To do
Both the line below containing "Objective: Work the" and the line containing "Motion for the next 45", along with every line between them, should be repeated exactly; no other line belongs in the answer.
======== Material provided ========
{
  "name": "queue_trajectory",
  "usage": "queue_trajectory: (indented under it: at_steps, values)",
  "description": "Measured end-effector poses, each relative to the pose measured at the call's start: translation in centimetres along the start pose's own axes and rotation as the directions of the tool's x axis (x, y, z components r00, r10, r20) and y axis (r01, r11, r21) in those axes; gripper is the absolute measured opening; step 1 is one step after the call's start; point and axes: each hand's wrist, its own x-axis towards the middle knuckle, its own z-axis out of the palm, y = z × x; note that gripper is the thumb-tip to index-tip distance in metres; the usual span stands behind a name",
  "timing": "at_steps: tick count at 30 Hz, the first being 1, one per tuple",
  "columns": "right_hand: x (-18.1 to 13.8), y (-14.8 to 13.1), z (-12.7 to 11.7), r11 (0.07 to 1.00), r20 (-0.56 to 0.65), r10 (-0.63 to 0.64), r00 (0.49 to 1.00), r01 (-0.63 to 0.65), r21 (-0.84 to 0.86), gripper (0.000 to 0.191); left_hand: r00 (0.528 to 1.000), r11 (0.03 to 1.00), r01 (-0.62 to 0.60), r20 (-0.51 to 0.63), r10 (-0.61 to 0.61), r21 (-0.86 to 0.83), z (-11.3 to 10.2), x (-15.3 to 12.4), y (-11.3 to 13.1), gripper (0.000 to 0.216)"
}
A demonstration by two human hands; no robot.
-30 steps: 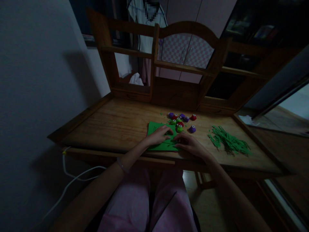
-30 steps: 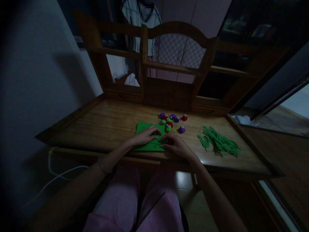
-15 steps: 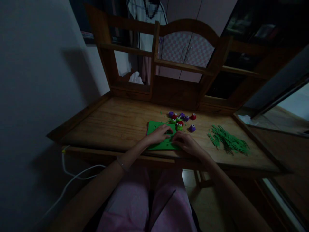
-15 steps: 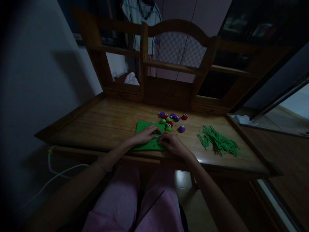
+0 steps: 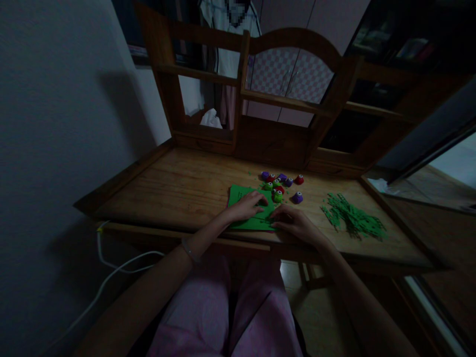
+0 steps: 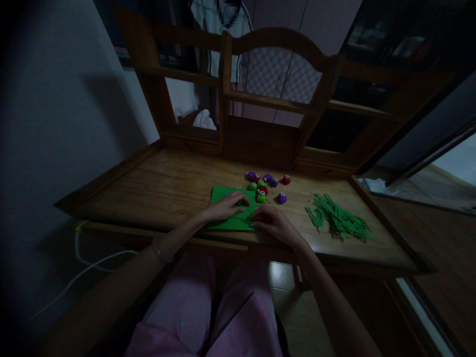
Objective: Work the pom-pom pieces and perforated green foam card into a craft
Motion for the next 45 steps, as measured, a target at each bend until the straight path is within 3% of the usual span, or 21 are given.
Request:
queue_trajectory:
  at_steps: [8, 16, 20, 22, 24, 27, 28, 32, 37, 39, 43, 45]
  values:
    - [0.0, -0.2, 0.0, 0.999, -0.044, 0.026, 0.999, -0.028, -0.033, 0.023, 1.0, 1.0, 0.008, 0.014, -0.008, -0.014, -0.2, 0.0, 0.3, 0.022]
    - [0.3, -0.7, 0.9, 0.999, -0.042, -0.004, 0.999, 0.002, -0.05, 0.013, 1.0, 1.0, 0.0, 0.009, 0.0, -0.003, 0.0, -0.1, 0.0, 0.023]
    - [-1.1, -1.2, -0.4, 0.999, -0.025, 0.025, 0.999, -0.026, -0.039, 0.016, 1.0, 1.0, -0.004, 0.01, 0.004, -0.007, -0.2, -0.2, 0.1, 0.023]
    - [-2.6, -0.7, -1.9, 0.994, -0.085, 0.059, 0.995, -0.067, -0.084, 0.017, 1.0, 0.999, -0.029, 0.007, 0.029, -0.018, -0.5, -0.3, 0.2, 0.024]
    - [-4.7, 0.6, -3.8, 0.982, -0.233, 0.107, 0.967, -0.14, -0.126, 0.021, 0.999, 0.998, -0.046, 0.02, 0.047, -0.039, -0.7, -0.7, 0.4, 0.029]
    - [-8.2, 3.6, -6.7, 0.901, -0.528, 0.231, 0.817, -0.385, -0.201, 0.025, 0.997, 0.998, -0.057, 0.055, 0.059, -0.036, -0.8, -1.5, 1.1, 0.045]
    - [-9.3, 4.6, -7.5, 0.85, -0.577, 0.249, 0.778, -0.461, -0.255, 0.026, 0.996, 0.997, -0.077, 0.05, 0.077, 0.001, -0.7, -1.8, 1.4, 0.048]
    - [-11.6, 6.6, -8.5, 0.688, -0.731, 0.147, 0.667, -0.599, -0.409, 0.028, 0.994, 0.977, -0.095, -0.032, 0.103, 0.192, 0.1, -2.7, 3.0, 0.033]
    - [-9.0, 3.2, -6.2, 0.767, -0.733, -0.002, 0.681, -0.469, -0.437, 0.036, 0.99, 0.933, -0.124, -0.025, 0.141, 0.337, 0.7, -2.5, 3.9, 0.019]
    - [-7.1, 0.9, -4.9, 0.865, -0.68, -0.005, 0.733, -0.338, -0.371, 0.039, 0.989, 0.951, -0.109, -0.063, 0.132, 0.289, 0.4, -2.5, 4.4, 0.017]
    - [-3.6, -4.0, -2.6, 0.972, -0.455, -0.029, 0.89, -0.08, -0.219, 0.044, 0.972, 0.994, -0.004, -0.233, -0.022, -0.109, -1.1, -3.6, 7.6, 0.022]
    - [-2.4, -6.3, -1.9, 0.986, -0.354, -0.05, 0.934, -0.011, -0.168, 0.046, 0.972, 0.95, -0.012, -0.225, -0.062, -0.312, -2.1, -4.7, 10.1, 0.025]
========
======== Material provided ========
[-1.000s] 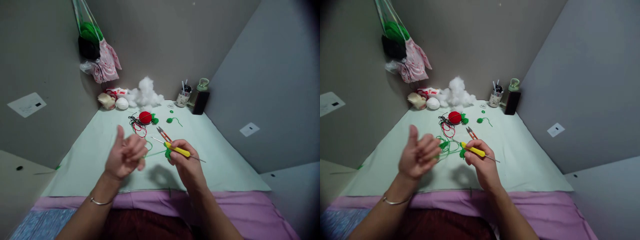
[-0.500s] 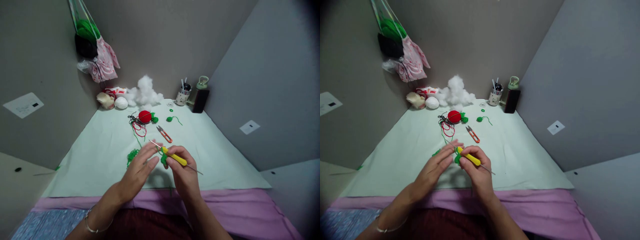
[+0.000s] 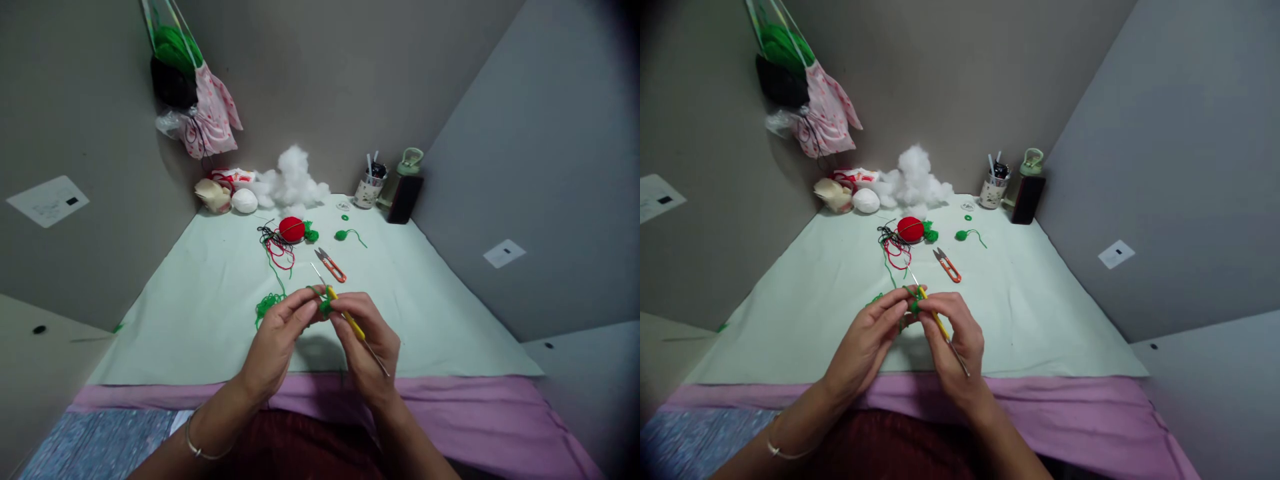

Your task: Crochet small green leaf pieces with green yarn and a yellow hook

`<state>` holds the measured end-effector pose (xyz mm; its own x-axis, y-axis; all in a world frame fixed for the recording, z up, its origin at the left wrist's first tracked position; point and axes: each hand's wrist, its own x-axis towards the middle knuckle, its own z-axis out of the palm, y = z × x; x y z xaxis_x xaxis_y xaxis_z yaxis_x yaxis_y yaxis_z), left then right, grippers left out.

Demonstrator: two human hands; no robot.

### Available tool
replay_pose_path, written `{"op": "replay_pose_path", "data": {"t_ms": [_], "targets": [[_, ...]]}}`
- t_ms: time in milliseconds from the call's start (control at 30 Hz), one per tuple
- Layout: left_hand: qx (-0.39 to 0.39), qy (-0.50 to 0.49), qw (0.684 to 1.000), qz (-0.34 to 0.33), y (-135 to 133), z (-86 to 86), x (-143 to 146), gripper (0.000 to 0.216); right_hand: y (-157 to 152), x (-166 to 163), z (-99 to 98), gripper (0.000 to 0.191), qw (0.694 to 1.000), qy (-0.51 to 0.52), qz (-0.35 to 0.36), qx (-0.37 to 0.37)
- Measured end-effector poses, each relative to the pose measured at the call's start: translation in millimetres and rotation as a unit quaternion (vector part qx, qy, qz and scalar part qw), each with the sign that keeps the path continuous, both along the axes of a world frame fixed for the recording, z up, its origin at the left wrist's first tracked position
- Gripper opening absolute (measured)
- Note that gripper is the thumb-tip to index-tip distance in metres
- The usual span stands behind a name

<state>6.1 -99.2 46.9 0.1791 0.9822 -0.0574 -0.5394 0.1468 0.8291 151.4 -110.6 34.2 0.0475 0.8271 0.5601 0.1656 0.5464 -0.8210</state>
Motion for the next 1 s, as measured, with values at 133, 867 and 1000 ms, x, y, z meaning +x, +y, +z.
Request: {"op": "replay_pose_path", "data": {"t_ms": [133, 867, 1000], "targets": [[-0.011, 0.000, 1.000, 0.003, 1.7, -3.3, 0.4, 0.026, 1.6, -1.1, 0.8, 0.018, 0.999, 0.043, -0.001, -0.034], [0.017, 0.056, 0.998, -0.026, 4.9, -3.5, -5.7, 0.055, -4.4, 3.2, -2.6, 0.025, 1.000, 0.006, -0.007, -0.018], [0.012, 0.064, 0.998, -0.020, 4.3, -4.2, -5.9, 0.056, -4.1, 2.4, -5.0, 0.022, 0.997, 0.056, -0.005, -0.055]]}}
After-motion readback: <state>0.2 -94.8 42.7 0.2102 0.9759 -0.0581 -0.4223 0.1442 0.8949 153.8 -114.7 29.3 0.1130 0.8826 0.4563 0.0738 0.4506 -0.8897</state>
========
Response area
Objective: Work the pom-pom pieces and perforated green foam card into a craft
Motion for the next 45 steps, as measured, a target at each bend until the straight path is within 3% of the usual span, or 21 are given.

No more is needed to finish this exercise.